Klingauf, J.; Glyvuk, N.; Duan, J.; Krishnan, S.; Tsytsyura, Y.; Keller, U.; Sunil, L. P.; Nosov, G.; Hueve, J.; Selenschik, P.; Reissner, C.; Missler, M.; Kahms, M.

The primary unit of exocytosis, the synaptic vesicle, is replete with proteins which enable vesicle fusion. For maintaining synaptic transmission the vesicle proteins have to be rapidly cleared from the active zone. The immediate fate of the cargo post-fusion and the precise mechanism of its resorting into a readily retrievable pool (RRetP) for endocytosis remains unclear. To address this, we developed a purely presynaptic preparation, the xenapse, presynaptic boutons formed en face directly onto a glass coverslip enabling optical single vesicle recording by total internal reflection microscopy (TIRFM). Electron microscopy showed xenapses contain a few hundred synaptic vesicles (SVs), of which ~40 SVs are primed (readily releasable pool, RRP), as revealed by single vesicle recordings using the pH-sensitive fluorescent protein pHluorin.
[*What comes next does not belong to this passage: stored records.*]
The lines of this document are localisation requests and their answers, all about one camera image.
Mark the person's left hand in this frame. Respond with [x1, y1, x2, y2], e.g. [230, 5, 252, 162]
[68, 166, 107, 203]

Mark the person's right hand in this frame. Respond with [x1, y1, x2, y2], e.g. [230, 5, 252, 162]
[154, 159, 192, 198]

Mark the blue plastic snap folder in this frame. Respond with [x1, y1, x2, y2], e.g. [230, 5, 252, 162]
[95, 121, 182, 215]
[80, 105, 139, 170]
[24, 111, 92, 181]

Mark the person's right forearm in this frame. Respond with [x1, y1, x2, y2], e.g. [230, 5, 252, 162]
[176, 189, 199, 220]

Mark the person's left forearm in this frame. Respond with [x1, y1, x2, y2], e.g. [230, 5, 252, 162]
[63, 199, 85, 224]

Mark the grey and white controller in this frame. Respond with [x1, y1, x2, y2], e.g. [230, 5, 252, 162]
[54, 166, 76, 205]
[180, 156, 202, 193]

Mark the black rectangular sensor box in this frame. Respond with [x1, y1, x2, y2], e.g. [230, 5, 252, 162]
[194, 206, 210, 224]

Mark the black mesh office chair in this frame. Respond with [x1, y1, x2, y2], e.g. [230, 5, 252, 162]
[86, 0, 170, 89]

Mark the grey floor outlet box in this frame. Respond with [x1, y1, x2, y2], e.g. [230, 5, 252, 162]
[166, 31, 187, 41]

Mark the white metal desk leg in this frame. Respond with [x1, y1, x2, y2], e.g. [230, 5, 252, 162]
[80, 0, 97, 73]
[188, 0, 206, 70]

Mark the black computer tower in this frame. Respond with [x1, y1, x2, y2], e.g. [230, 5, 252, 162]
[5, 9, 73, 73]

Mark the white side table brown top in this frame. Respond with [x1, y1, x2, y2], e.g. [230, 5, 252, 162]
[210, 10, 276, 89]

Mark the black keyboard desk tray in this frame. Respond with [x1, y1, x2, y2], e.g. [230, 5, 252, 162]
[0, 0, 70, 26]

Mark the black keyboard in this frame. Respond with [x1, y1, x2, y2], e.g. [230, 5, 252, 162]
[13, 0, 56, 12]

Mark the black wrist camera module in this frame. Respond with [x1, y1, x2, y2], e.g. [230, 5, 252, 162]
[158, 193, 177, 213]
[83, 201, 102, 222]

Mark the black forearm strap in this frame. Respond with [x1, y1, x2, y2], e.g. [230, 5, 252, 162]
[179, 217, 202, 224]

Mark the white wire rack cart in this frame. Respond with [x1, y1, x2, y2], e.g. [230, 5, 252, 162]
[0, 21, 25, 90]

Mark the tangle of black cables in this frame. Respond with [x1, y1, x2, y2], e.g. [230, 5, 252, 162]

Single fusion events synchronous with action potentials could be localized with ~20 nm precision and rapid post-fusion diffusional dispersion of vesicular proteins observed with diffusion constants in the order of 0.1 m2/s. Unroofing of xenapses revealed numerous Clathrin-coated structures, enriched for vesicle cargo and numerically equivalent to about twice the measured RRP size. In this way SV proteins are rapidly cleared from the release site into this RRetP of pre-assembled pits to allow for rapid re-docking and re-priming at vacated release sites in synapses tuned for high-fidelity fast signaling.